Marri: Let me think more about this.

> +static void ppc4xx_compose_msi_msg(struct pci_dev *pdev, int hwirq,
> +					struct msi_msg *msg)
> +{
> +	struct ppc4xx_msi *msi_data = ppc4xx_msi;
> +
> +	msg->address_lo = msi_data->msi_addr_lo;
> +	msg->address_hi = msi_data->msi_addr_hi;
> +	msg->data = hwirq;
> +}
> +
> +int ppc4xx_setup_msi_irqs(struct pci_dev *dev, int nvec, int type)
> +{
> +	struct msi_desc *entry;
> +	int rc, hwirq;
> +	unsigned int virq;
> +	struct msi_msg msg;
> +	struct ppc4xx_msi *msi_data = ppc4xx_msi;
> +
> +
> +	list_for_each_entry(entry, &dev->msi_list, list) {
> +		hwirq = msi_bitmap_alloc_hwirqs(&msi_data->bitmap, 1);
> +		if (hwirq < 0) {
> +			rc = hwirq;
> +			dev_err(&dev->dev, "%s: fail allocating msi\
> +					interrupt\n",	__func__);
> +			goto out_free;
> +		}
> +
> +		pr_debug(KERN_INFO"mis is %p\n", msi_data->irqhost);
> +		virq = irq_create_mapping(msi_data->irqhost, hwirq);
> +		if (virq == NO_IRQ) {
> +			dev_err(&dev->dev, "%s: fail mapping irq\n", __func__);
> +			rc = -ENOSPC;
> +			goto out_free;
> +		}
> +
> +		set_irq_msi(virq, entry);
> +		ppc4xx_compose_msi_msg(dev, hwirq, &msg);
> +		write_msi_msg(virq, &msg);
> +	}
> +
> +	return 0;
> +out_free:
> +	return rc;
> +}

>Similar here.
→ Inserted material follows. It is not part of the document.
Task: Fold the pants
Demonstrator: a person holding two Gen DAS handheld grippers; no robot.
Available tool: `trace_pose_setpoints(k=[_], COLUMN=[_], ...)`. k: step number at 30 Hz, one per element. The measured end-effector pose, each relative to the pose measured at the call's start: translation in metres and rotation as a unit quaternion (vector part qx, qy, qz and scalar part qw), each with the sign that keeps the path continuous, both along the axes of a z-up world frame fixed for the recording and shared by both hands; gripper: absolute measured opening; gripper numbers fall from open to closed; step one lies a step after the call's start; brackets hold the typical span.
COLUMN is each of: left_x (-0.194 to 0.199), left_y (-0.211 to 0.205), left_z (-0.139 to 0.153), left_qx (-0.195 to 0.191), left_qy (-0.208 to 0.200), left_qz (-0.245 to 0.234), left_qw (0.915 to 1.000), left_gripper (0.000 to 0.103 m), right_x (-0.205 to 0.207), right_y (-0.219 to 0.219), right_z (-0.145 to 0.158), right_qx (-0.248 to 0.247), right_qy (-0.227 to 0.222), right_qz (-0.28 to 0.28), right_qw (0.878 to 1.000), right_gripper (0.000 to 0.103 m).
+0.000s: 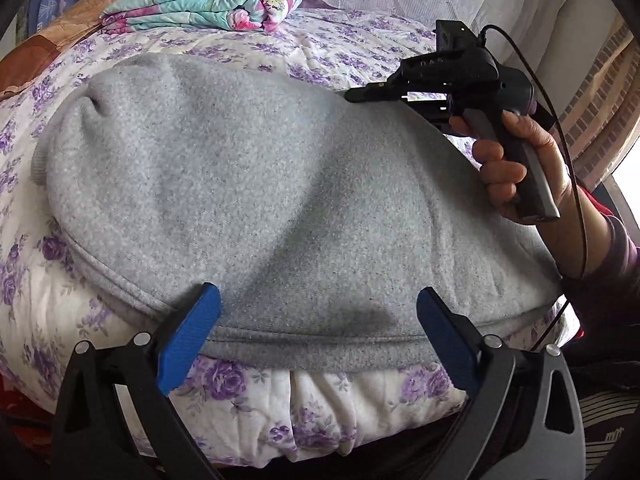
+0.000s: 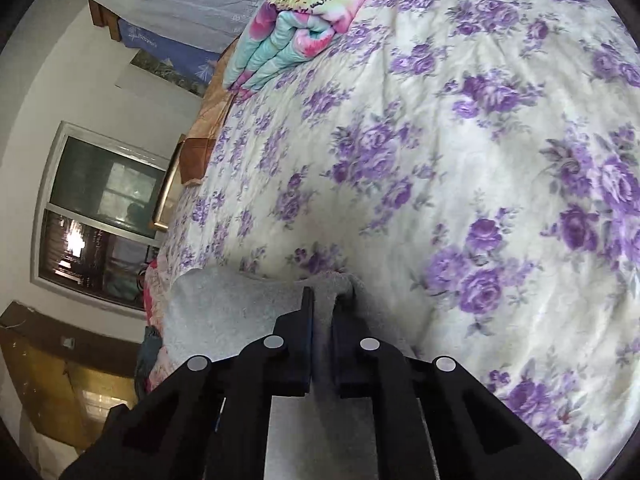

You create this whole layer of secondary interrupt host
>while you could just hand out existing UIC interrupts no ?
Marri: Let me think more here too.

 .../...

> +
> +static int __devinit ppc4xx_msi_probe(struct of_device *dev,
> +					const struct of_device_id *match)
> +{
> +	struct ppc4xx_msi *msi;
> +	struct resource res, rmsi;
> +	int i, count;
> +	int rc;
> +	int virt_msir;
> +	const u32 *p;
> +	const u32 *sdr_base;
> +	u32 *msi_virt = NULL;
> +	dma_addr_t msi_phys;
> +
> +
> +	msi = kzalloc(sizeof(struct ppc4xx_msi), GFP_KERNEL);
> +	if (!msi) {
> +		dev_err(&dev->dev, "No memory for MSI structure\n");
> +		rc = -ENOMEM;
> +		goto error_out;
> +	}
> +
> +	msi->irqhost = irq_alloc_host(dev->node, IRQ_HOST_MAP_LINEAR,
> +				      NR_MSI_IRQS, &ppc4xx_msi_host_ops, 0);
> +	if (msi->irqhost == NULL) {
> +		dev_err(&dev->dev, "No memory for MSI irqhost\n");
> +		rc = -ENOMEM;
> +		goto error_out;
> +	}

>Same comment, ie, why a separate irq host ?
Marri: Ok I will check this one.
> +
> +	/* Get MSI ranges */
> +	rc = of_address_to_resource(dev->node, 0, &rmsi);
> +	if (rc) {
> +		dev_err(&dev->dev, "%s resource error!\n",
> +				dev->node->full_name);
> +		goto error_out;
> +	}
> +
> +
> +	/* Get the MSI reg base */
> +	rc = of_address_to_resource(dev->node, 1, &res);
> +	if (rc) {
> +		dev_err(&dev->dev, "%s resource error!\n",
> +				dev->node->full_name);
> +		goto error_out;
> +	}
> +	/* Get the sdr-base */
> +	sdr_base = (u32 *)of_get_property(dev->node, "sdr-base", NULL);
> +	if (sdr_base == NULL) {
> +		dev_err(&dev->dev, "%s resource error!\n",
> +				dev->node->full_name);
> +		goto error_out;
> +	}
> +	msi->sdr_base = *sdr_base;
> +	mtdcri(SDR0, msi->sdr_base, res.start >> 32);
> +	mtdcri(SDR0, msi->sdr_base + 1, res.start & 0xFFFFFFFF);
> +	msi->msi_regs = ioremap(res.start, res.end - res.start + 1);
> +	if (!msi->msi_regs) {
> +		dev_err(&dev->dev, "ioremap problem failed\n");
> +		goto error_out;
> +	}
> +	/* MSI region always mapped in 4GB region*/
> +	msi->msi_addr_hi = 0x0;
> +	msi_virt = dma_alloc_coherent(&dev->dev, 64, &msi_phys,
> +			GFP_KERNEL);
> +	if (msi_virt == NULL) {
> +		dev_err(&dev->dev, "No memory for MSI mem space\n");
> +		rc = -ENOMEM;
> +		goto error_out;
> +	}
> +	msi->msi_addr_lo = (u32)msi_phys;

>Now, what is the above for ? Are the MSI writes done by the device
>actually hitting memory as well ? I would have expected them to be
>filtered by the bridge on the way up, are they not ?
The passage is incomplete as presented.